[YOUR INSTRUCTIONS] From the line with "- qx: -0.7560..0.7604" to the line with "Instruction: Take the", retype every line exactly, including those two, and leave out the rest of the data below.

·····

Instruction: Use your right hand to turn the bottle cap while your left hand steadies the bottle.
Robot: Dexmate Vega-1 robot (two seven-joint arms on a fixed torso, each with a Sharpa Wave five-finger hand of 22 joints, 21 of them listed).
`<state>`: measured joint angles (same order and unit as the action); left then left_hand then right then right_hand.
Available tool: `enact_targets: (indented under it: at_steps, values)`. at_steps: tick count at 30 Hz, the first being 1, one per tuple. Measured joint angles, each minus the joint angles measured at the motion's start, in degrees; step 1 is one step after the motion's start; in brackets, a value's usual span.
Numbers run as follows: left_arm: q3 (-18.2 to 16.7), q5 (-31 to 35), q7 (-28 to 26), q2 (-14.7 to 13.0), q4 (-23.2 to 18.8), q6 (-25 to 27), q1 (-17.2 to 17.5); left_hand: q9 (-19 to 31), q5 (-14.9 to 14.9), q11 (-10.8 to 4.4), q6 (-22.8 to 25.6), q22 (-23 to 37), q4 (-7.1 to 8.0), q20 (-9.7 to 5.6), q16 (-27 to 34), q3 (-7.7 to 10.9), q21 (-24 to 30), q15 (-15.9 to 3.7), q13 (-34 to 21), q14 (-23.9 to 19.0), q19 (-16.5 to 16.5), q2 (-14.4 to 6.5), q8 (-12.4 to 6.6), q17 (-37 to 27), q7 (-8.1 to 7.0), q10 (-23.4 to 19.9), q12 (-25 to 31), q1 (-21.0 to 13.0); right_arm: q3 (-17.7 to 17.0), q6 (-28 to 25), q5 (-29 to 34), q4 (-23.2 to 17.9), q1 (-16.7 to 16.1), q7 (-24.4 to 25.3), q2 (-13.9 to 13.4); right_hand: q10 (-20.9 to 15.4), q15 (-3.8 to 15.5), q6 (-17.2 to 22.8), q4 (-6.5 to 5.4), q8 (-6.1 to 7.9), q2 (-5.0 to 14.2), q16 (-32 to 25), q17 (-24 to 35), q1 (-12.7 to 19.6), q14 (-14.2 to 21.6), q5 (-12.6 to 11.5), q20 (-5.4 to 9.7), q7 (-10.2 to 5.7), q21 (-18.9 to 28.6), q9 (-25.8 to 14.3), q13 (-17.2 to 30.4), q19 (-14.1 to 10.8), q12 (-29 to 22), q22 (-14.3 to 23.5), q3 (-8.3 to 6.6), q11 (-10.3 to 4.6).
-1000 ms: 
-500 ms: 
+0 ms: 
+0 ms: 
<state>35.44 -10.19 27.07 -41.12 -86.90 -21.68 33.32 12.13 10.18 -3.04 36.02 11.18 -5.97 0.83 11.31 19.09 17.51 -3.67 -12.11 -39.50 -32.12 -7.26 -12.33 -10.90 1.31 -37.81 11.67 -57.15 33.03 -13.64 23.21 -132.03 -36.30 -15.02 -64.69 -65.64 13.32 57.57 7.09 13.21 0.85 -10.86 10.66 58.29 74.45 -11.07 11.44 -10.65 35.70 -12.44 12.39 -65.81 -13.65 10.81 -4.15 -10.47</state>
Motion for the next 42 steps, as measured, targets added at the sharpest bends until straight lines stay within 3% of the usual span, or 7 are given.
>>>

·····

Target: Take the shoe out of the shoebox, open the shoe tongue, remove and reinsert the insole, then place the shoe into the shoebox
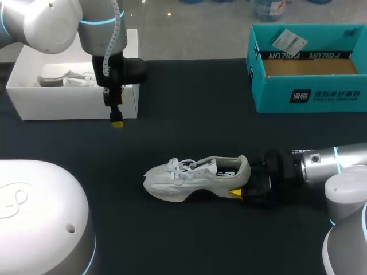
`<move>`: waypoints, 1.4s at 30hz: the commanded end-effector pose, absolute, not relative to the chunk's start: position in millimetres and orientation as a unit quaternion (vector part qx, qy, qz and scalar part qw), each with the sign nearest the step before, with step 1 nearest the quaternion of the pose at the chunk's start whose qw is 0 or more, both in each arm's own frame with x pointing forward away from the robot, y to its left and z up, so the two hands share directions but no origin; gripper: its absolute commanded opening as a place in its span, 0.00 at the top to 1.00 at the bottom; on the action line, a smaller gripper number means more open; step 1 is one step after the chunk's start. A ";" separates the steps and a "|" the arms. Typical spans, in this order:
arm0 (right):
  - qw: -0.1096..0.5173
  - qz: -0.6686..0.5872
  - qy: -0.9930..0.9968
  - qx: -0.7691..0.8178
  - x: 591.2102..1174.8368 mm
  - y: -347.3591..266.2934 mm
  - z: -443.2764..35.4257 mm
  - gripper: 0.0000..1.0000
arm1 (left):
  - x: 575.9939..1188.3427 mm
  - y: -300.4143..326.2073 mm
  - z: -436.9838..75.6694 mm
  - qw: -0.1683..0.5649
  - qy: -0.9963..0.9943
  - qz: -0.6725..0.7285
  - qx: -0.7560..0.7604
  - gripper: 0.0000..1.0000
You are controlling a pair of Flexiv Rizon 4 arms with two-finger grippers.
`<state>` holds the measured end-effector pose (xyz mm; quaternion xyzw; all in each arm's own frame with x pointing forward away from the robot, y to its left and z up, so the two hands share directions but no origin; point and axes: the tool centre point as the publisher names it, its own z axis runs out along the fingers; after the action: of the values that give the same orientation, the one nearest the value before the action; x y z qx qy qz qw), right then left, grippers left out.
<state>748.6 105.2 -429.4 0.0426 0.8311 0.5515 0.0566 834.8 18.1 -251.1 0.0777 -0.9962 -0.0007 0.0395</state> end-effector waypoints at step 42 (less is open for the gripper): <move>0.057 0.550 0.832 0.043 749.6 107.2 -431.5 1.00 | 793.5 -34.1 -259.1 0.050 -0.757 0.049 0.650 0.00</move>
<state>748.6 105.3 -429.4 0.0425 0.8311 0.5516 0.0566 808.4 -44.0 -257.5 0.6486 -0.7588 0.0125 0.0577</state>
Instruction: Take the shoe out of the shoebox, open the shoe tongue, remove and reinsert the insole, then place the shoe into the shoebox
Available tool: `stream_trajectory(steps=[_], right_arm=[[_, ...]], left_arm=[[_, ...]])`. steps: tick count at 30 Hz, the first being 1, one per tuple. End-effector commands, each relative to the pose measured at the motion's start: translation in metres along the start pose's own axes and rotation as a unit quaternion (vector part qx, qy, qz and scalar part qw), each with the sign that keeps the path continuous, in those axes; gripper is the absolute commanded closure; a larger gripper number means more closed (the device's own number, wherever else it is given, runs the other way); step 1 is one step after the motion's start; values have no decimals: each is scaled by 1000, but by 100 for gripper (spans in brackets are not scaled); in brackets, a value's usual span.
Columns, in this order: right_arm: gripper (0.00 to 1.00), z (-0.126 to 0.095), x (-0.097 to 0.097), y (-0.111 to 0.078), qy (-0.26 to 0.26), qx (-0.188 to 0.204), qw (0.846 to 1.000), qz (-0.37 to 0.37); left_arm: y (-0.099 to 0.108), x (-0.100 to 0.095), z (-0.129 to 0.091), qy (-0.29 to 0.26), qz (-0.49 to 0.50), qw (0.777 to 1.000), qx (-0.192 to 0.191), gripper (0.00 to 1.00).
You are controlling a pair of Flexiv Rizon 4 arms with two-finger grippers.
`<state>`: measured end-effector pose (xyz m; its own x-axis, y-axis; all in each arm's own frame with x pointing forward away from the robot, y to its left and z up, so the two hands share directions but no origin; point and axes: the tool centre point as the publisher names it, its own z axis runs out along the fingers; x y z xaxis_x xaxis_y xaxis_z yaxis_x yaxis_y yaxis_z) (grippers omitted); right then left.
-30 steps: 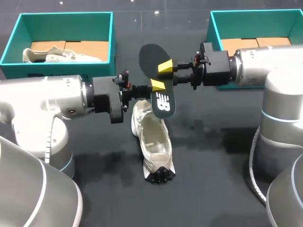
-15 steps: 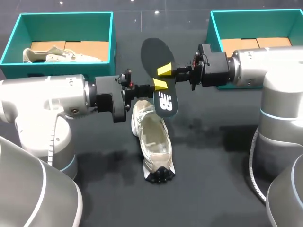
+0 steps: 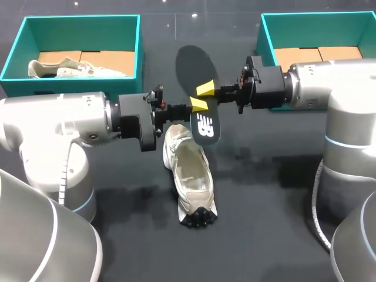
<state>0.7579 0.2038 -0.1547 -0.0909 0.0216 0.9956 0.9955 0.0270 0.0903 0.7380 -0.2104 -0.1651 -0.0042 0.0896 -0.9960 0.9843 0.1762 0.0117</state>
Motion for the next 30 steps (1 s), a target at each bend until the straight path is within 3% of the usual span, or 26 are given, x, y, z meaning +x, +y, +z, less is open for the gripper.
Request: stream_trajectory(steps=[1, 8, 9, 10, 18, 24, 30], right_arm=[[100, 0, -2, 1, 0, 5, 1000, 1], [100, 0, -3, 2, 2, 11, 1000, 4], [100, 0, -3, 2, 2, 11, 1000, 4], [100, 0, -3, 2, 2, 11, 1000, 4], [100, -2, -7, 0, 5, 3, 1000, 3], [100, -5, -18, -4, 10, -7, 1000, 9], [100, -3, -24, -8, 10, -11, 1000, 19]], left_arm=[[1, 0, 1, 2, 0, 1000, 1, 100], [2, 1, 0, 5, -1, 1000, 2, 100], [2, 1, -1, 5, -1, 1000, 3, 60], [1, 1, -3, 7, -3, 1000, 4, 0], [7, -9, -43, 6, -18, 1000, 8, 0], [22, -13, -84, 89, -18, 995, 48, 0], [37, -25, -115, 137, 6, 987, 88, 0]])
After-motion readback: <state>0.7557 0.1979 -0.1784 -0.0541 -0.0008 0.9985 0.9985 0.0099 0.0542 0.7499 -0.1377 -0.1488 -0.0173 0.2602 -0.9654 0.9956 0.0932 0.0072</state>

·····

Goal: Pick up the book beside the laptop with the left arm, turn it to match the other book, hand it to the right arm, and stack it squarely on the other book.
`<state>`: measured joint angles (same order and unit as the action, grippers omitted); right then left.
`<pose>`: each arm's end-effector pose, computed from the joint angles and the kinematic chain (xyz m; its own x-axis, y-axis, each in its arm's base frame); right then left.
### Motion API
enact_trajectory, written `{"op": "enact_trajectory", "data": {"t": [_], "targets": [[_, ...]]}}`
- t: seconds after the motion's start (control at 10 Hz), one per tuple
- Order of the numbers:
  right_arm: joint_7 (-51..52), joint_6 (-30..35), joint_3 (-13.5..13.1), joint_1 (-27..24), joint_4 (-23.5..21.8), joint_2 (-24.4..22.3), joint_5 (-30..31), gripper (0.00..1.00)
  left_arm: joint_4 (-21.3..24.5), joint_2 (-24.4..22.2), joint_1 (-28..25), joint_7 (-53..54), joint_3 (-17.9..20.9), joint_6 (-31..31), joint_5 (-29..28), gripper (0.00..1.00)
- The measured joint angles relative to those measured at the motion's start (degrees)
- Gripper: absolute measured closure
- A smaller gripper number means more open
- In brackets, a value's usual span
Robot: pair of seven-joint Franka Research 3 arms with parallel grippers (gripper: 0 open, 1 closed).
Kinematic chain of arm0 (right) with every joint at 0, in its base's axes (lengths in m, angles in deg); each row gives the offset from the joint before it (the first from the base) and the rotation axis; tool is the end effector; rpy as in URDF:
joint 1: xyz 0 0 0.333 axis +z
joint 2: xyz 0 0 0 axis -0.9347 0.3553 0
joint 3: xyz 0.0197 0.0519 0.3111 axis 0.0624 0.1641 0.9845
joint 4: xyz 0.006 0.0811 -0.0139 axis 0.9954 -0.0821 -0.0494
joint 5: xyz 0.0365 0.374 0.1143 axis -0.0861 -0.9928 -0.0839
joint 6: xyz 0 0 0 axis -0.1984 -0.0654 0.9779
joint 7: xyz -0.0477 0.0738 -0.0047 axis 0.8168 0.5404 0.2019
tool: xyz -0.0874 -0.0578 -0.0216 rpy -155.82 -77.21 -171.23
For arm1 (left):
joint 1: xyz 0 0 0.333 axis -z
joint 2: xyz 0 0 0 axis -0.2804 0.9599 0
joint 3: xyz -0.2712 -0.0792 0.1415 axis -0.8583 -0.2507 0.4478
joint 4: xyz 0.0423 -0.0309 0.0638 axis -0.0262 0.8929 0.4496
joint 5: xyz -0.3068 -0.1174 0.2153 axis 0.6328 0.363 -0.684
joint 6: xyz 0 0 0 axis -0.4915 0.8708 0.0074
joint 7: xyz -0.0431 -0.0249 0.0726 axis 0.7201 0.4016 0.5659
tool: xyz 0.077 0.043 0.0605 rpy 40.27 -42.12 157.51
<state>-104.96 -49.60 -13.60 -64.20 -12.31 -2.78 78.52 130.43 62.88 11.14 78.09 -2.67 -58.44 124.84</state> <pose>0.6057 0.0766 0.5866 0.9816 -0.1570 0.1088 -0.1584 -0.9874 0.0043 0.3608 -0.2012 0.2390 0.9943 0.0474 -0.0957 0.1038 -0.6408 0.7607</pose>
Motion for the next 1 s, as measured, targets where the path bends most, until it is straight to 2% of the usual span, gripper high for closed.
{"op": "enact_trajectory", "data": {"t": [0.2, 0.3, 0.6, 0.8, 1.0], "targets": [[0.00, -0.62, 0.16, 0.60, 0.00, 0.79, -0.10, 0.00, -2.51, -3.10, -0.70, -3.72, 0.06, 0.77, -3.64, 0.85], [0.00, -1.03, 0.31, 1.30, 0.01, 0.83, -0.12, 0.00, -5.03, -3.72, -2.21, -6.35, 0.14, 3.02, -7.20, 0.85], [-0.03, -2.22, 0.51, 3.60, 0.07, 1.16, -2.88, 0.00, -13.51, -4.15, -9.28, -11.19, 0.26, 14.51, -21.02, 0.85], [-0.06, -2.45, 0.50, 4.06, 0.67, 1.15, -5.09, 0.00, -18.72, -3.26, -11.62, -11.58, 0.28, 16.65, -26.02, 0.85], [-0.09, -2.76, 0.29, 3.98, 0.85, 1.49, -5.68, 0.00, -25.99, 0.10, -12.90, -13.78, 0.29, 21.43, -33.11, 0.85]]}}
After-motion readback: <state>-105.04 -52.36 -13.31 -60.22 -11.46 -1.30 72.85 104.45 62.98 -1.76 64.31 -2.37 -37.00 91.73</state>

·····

[TASK RESULT]
  - qx: -0.7560..0.7604
  - gripper: 0.0000..1.0000
You are controlling a pair of Flexiv Rizon 4 arms with two-finger grippers.
`<state>` holds the measured end-effector pose (xyz mm; quaternion xyzw; all in each arm's own frame with x pointing forward away from the robot, y to its left and z up, so the two hands share directions but no origin; point and axes: the tool centre point as the publisher names it, its own z axis runs out along the fingers; after the action: of the values that give the same orientation, the one nearest the value before the action; x y z qx qy qz qw), right then left, grippers left out.
<state>748.6 105.2 -429.4 0.0426 0.8311 0.5515 0.0566 834.8 18.1 -251.1 0.0777 -0.9962 -0.0007 0.0395</state> end-effector waypoints at step 42 (less is open for the gripper): <move>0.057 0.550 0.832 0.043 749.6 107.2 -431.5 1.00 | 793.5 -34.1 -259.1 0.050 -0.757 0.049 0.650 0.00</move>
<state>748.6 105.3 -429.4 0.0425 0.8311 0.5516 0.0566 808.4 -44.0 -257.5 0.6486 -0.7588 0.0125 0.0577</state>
Instruction: Take the shoe out of the shoebox, open the shoe tongue, remove and reinsert the insole, then place the shoe into the shoebox

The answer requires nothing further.